上午,杨宥枝又带着自己的丫鬟,携了一些伴手礼,来到了安北侯府。
与老夫人寒暄了许久,问出了沈承聿的下落,杨宥枝这才往后院寻摸去。
她敛着双手,莲步轻移,尽量让自己显得端庄秀气又摇曳生姿。她今日特意选了一身水绿色绣水仙花的对襟襦裙,鹅黄色的披帛挂在手臂处随着微风葳蕤飘拂。
发髻微绾,略施粉黛,那一双似水含情的眼眸被眼角的胭脂一吊,半喜半嗔顾盼生华,仿佛这一个春日的花香都盛在了里头。
一把团扇捏在手中,微微翘起的兰花指总是对着旁侧的方向。衣袖滑落玉腕将倾,半露不露自是怜人。
听闻沈承聿和他的三弟在后院练武,杨宥枝眼中现出不易察觉的羞涩。
她还从来没有见过练武的沈承聿呢。
想着那样子,定是英气逼人,神勇无双。
斜眼瞥了瞥身旁丫鬟手中的食盒,杨宥枝用团扇挡住了嘴角的笑意。
谁能抵挡得了一个体贴入微的女子呢?
来到后院,杨宥枝一眼便看到了不远处的沈承聿。
安北侯府后院是十分广阔的,当初沈老夫人着人修出这个院子,目的便是方便沈承聿他们小辈练武切磋。

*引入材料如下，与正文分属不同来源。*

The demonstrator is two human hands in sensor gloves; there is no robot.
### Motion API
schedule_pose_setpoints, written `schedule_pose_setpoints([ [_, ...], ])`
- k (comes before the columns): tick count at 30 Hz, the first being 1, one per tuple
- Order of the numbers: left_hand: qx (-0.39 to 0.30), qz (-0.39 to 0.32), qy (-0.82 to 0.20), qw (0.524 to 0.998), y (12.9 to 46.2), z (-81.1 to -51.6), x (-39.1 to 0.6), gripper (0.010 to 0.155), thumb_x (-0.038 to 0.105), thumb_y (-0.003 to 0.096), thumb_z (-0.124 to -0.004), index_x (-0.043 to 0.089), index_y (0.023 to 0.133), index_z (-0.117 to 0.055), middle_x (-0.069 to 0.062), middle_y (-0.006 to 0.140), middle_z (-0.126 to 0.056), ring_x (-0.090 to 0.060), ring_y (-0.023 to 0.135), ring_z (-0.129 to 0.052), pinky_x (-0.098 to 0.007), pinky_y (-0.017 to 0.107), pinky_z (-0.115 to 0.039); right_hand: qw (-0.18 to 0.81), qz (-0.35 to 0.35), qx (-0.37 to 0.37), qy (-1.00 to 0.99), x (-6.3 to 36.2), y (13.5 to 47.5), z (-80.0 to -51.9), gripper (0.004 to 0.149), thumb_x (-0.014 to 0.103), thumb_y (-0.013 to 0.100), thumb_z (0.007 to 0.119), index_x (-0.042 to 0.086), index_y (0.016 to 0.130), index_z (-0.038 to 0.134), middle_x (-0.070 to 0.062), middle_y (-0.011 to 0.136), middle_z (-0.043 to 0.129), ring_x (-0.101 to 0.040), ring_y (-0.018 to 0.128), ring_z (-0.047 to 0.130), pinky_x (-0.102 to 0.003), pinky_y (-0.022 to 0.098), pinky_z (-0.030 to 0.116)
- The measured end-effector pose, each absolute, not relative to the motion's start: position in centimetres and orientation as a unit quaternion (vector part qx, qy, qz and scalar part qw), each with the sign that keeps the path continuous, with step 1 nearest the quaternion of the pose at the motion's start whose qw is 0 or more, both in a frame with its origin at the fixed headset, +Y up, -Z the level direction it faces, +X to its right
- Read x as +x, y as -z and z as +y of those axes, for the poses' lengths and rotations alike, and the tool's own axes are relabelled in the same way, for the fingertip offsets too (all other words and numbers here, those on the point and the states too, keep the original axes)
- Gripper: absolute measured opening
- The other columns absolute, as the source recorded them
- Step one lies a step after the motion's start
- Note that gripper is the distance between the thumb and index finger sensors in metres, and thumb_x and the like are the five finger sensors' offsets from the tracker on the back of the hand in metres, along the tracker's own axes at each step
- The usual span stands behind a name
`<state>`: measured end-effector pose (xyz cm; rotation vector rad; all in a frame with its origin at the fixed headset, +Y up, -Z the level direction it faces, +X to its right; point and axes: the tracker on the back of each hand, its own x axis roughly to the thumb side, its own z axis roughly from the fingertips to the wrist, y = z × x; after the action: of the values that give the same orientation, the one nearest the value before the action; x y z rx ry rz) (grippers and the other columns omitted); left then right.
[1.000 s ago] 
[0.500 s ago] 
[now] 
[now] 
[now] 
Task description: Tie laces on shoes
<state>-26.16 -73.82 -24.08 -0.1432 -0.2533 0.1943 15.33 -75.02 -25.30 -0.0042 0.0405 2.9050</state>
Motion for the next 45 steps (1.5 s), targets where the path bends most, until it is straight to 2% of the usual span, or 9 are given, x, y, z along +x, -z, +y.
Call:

后院景色并不算优美,只有几簇翠竹挺拔,假山错落林立,倒也别有一番风情。
沈承聿背着手,神色淡淡看着沈承炘打拳。
他似乎没有看到杨宥枝二人,一番注意力全都集中在了沈承炘的身法上。
他身姿挺拔修长,负手而站便是一副睥睨天下的姿态。
丝毫看不出,这人在祠堂跪了整整一宿。
其实沈承聿离老远就看到了杨宥枝。
他嗅到了那女子身上传来的香风,皱了皱眉头,却没有动作,眼睛还是盯着沈承炘。
直到一套拳法打完,沈承聿上前指点,杨宥枝这才缓缓过来。
“沈将军,沈公子。”
到了这地步,沈承聿也不能装死了。他放下手道:“三小姐。”
沈承炘眼前一亮,也上前抱了抱拳道:“三小姐安好。”
杨宥枝微微一笑,曲了曲膝盖回了个礼。
她放下手柔声道:“宥枝听下人说,沈公子每日卯时便要起床练武,当真是励精图治,勤耕不辍呢。”
沈承炘被这样一个美人夸奖,当即笑开了花,挠了挠头道:“三小姐过奖了!嘿嘿!”
杨宥枝勾了勾嘴角,又偷偷瞥了一眼沈承聿道:“沈家男儿个个神采过人,堪为京中男子典范,宥枝拜服。”
沈承聿漫不经心地看着地上的蚂蚁,压根没听她拍了什么马屁。
她在做什么呢?这时应该还赖在床上被青梅唠叨罢?
沈承聿想。
沈承炘见他神游太虚的样子,轻轻咳了一下,沈承聿这才回神。
他道:“三小姐谬赞。”
这态度不能算是友好,甚至冷淡大于敷衍。但杨宥枝却不甚在意——或许人家沈将军性格就是如此呢?
她回身接过侍女手中的食盒,将其打开便端出了一碗熬得温热的山药绿豆粥,还散发着淡淡的中药香气,一看便是精心熬制过的。
杨宥枝道:“沈公子与沈将军劳累了这一早上,该也是腹中空虚了。宥枝早起特意为二位熬了白术山药豆粥,最是温脾护气,二位请用罢。”